Journey to Full-Stack Data Scientist: Model Deployment

-

First, for our example, we want to develop a model. Since this text focuses on model deployment, we won’t worry concerning the performance of the model. As a substitute, we’ll construct a straightforward model with limited features to give attention to learning model deployment.

In this instance, we’ll predict an information skilled’s salary based on a number of features, comparable to experience, job title, company size, etc.

See data here: https://www.kaggle.com/datasets/ruchi798/data-science-job-salaries (CC0: Public Domain). I barely modified the information to scale back the variety of options for certain features.

#import packages for data manipulation
import pandas as pd
import numpy as np

#import packages for machine learning
from sklearn import linear_model
from sklearn.model_selection import train_test_split
from sklearn.preprocessing import OneHotEncoder, OrdinalEncoder
from sklearn.metrics import mean_squared_error, r2_score

#import packages for data management
import joblib

First, let’s take a have a look at the information.

Image by Creator

Since all of our features are categorical, we’ll use encoding to rework our data to numerical. Below, we use ordinal encoders to encode experience level and company size. These are ordinal because they represent some type of progression (1 = entry level, 2 = mid-level, etc.).
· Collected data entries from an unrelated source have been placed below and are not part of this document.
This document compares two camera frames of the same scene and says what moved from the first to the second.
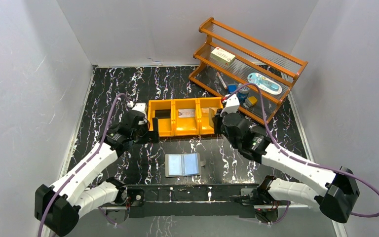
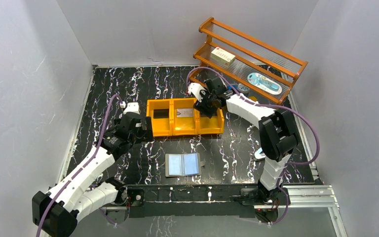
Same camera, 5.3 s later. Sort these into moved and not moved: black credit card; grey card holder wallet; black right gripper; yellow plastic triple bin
Moved: black right gripper
Not moved: black credit card; grey card holder wallet; yellow plastic triple bin
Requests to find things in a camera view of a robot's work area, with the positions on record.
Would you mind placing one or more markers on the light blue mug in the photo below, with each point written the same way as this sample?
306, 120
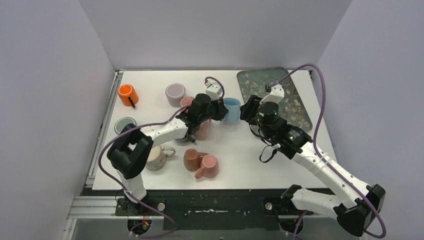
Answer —
233, 106

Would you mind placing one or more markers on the terracotta pink mug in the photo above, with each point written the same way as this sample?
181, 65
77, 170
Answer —
192, 159

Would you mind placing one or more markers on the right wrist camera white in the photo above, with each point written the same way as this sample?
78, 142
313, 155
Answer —
275, 94

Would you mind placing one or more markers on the sage green mug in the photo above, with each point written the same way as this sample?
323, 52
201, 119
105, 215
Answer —
122, 122

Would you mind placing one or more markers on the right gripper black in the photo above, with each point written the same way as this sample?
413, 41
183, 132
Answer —
248, 110

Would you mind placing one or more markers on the orange mug black handle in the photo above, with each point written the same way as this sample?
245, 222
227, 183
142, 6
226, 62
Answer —
128, 95

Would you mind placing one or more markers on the cream speckled mug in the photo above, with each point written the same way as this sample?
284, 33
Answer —
158, 157

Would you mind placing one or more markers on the light pink faceted mug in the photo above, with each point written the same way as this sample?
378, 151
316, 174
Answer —
204, 131

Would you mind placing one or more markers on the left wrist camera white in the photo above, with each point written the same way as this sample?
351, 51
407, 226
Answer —
213, 90

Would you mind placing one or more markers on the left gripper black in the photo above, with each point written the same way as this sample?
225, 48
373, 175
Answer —
219, 110

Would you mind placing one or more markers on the pink ghost pattern mug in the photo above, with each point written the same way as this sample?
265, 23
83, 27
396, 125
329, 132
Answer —
186, 101

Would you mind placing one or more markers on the salmon pink mug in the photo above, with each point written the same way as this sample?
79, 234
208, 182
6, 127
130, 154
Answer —
209, 168

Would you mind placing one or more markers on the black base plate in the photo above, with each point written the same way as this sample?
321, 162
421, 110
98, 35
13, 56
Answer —
205, 209

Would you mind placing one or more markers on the teal floral tray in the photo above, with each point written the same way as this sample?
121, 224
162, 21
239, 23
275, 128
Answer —
291, 108

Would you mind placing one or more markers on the aluminium rail frame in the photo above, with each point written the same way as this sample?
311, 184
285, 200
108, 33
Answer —
97, 201

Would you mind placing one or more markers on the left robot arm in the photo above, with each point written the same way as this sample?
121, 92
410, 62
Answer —
128, 153

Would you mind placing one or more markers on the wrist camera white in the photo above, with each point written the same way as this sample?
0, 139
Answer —
213, 90
275, 94

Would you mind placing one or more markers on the mauve ribbed mug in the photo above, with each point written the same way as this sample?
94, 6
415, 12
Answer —
175, 92

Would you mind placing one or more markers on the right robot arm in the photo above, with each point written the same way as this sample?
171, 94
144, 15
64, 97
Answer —
354, 204
For job title and employment type, we’ll create a dummy variables for every option (note we drop the primary to avoid multicollinearity).

#use ordinal encoder to encode experience level
encoder = OrdinalEncoder(categories=[['EN', 'MI', 'SE', 'EX']])
salary_data['experience_level_encoded'] = encoder.fit_transform(salary_data[['experience_level']])

#use ordinal encoder to encode company size
encoder = OrdinalEncoder(categories=[['S', 'M', 'L']])
salary_data['company_size_encoded'] = encoder.fit_transform(salary_data[['company_size']])

#encode employmeny type and job title using dummy columns
salary_data = pd.get_dummies(salary_data, columns = ['employment_type', 'job_title'], drop_first = True, dtype = int)

#drop original columns
salary_data = salary_data.drop(columns = ['experience_level', 'company_size'])

Now that we’ve got transformed our model inputs, we will create our training and test sets. We are going to input these features into a straightforward linear regression model to predict the worker’s salary.

#define independent and dependent features
X = salary_data.drop(columns = 'salary_in_usd')
y = salary_data['salary_in_usd']

#split between training and testing sets
X_train, X_test, y_train, y_test = train_test_split(
X, y, random_state = 104, test_size = 0.2, shuffle = True)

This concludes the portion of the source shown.